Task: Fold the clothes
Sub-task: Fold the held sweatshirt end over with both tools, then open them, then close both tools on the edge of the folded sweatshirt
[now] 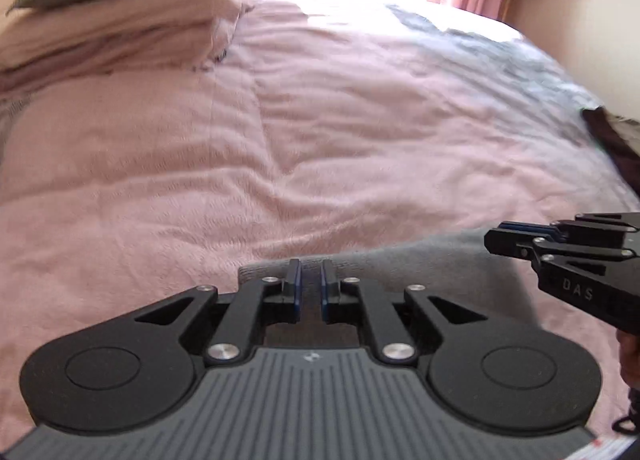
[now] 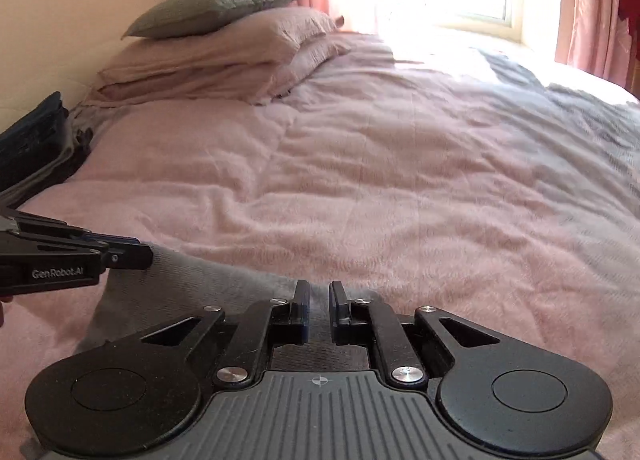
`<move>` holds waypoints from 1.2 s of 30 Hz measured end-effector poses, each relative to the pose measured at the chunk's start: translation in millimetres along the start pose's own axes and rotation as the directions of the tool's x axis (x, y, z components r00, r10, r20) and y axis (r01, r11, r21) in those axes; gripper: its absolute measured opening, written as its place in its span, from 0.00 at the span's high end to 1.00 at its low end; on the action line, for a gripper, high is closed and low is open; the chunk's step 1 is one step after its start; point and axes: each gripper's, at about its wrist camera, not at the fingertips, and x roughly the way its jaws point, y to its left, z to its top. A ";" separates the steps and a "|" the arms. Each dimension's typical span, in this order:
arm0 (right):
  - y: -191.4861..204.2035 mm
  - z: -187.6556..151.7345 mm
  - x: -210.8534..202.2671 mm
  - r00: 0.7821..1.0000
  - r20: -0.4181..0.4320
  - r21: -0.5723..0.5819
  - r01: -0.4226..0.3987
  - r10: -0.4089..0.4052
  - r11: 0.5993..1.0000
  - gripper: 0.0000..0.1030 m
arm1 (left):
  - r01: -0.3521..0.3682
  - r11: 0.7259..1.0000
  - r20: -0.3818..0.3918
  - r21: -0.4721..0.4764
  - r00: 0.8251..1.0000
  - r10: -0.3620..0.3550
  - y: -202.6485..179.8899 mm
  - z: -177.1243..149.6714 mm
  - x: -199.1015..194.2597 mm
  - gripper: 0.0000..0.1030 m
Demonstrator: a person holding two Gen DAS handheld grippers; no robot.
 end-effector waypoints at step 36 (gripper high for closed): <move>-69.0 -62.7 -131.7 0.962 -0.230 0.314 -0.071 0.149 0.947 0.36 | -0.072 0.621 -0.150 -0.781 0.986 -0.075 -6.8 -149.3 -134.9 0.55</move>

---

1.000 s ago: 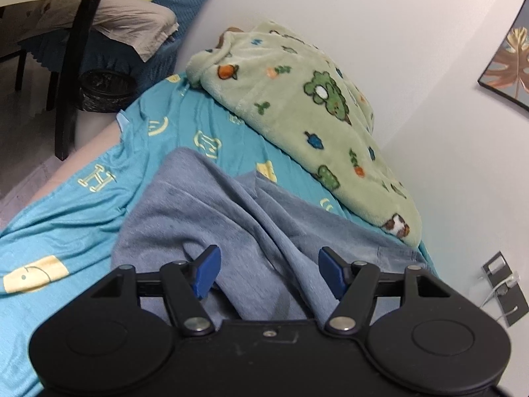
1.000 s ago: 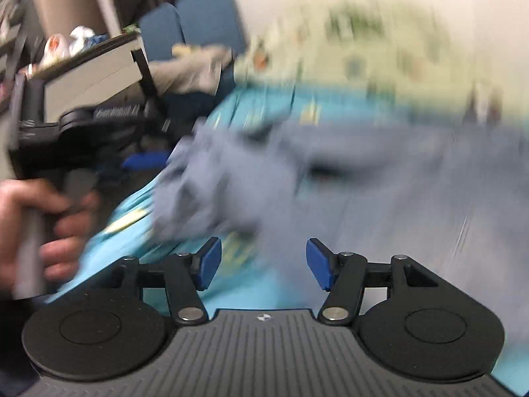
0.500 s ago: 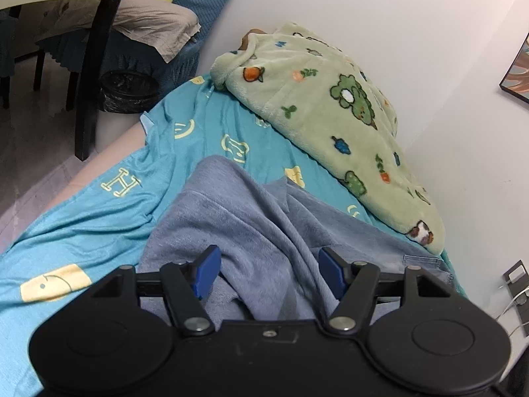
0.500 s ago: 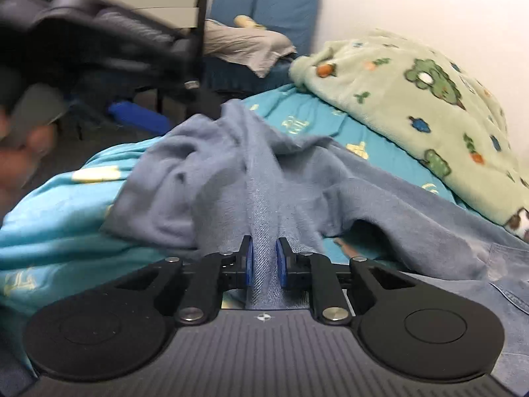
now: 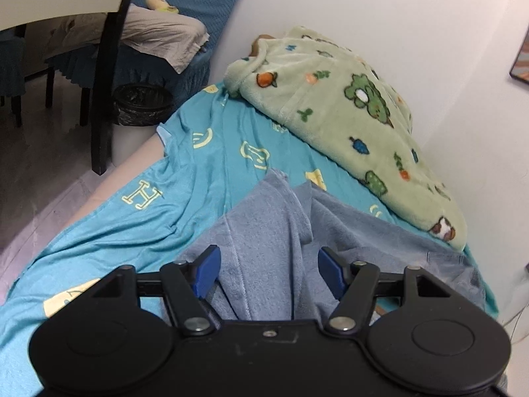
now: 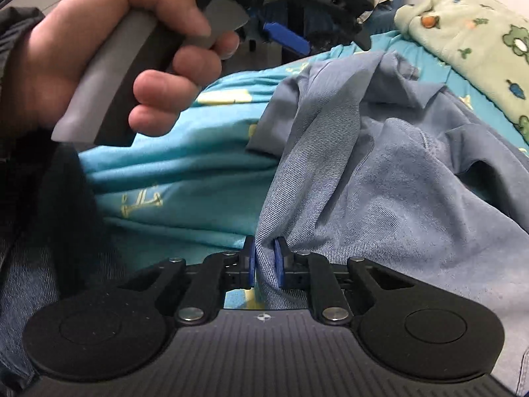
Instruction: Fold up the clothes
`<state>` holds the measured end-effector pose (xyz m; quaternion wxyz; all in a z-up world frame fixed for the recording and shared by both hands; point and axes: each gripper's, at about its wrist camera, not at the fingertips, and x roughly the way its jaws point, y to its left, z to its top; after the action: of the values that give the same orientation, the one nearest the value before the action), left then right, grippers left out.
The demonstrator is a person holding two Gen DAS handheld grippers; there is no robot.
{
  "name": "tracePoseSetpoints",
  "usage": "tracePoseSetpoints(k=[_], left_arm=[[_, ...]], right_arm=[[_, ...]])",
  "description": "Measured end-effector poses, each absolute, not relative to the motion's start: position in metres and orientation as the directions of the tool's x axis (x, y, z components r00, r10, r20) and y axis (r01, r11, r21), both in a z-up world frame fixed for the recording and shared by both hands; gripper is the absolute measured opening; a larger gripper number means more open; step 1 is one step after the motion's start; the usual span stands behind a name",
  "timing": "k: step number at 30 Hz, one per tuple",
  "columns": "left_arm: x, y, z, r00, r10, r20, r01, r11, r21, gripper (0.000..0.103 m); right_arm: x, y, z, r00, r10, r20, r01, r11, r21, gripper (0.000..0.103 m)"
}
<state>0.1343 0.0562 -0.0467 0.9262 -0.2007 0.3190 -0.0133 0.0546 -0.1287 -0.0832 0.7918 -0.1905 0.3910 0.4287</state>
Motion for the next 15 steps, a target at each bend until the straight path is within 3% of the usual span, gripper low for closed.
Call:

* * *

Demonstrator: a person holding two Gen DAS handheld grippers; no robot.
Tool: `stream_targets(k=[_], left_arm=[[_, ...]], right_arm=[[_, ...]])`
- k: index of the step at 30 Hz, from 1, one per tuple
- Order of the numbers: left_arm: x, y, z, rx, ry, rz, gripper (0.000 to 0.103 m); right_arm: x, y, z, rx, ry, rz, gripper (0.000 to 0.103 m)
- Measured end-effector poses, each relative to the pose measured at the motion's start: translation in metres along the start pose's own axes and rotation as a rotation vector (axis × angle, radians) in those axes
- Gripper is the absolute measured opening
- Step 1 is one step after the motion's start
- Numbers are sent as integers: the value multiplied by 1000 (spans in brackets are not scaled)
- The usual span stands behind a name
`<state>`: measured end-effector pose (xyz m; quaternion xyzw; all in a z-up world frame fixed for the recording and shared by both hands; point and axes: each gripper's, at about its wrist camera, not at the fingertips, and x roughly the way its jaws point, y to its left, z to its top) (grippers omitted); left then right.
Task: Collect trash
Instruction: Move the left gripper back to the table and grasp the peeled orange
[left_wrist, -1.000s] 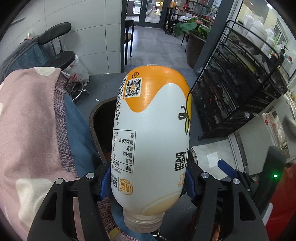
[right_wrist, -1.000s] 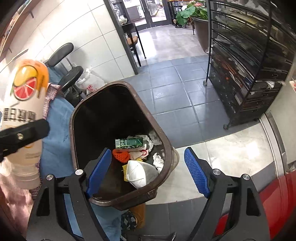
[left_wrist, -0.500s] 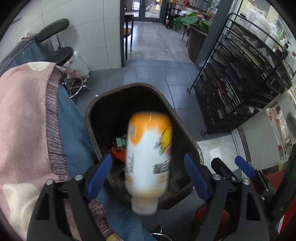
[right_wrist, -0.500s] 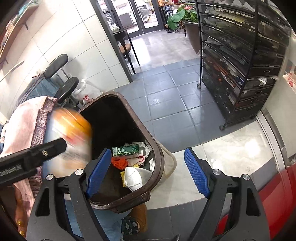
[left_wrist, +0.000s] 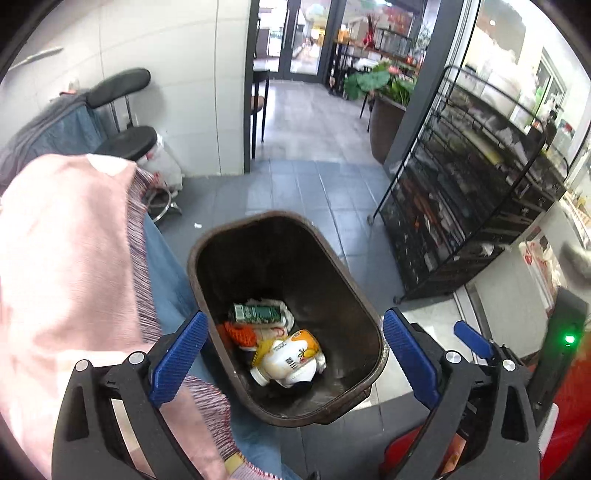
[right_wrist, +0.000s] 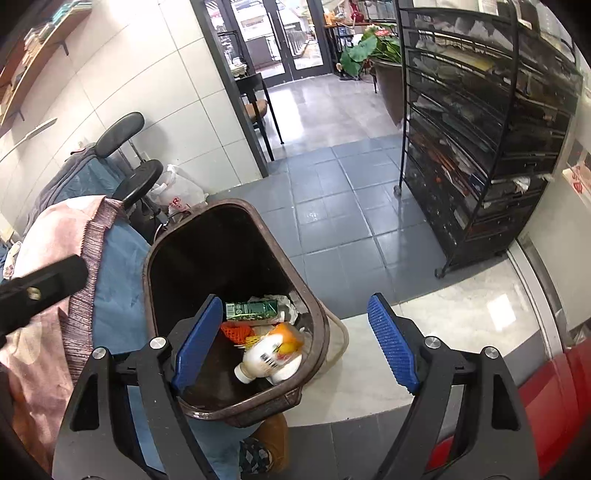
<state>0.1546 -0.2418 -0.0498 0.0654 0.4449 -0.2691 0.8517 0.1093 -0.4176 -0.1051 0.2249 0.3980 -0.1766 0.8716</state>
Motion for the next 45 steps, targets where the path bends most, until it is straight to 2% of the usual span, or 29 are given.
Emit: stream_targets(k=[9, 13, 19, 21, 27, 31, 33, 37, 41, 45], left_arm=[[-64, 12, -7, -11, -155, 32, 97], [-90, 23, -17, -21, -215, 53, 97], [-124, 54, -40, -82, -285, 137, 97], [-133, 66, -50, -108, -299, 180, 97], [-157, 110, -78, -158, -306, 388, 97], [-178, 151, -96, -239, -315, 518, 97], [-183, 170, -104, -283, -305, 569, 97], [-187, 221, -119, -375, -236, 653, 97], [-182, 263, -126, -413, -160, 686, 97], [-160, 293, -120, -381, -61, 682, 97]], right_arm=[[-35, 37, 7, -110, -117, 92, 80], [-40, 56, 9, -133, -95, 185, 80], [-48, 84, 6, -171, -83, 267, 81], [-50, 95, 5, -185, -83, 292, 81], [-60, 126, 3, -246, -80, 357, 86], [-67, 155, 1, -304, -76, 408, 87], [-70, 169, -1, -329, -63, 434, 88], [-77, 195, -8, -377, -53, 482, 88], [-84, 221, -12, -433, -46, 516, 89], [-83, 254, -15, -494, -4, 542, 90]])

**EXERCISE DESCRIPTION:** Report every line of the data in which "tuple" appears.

**ANSWER BELOW:**
  "timing": "k: step number at 30 Hz, one per tuple",
- k: index of the step at 30 Hz, from 1, one per tuple

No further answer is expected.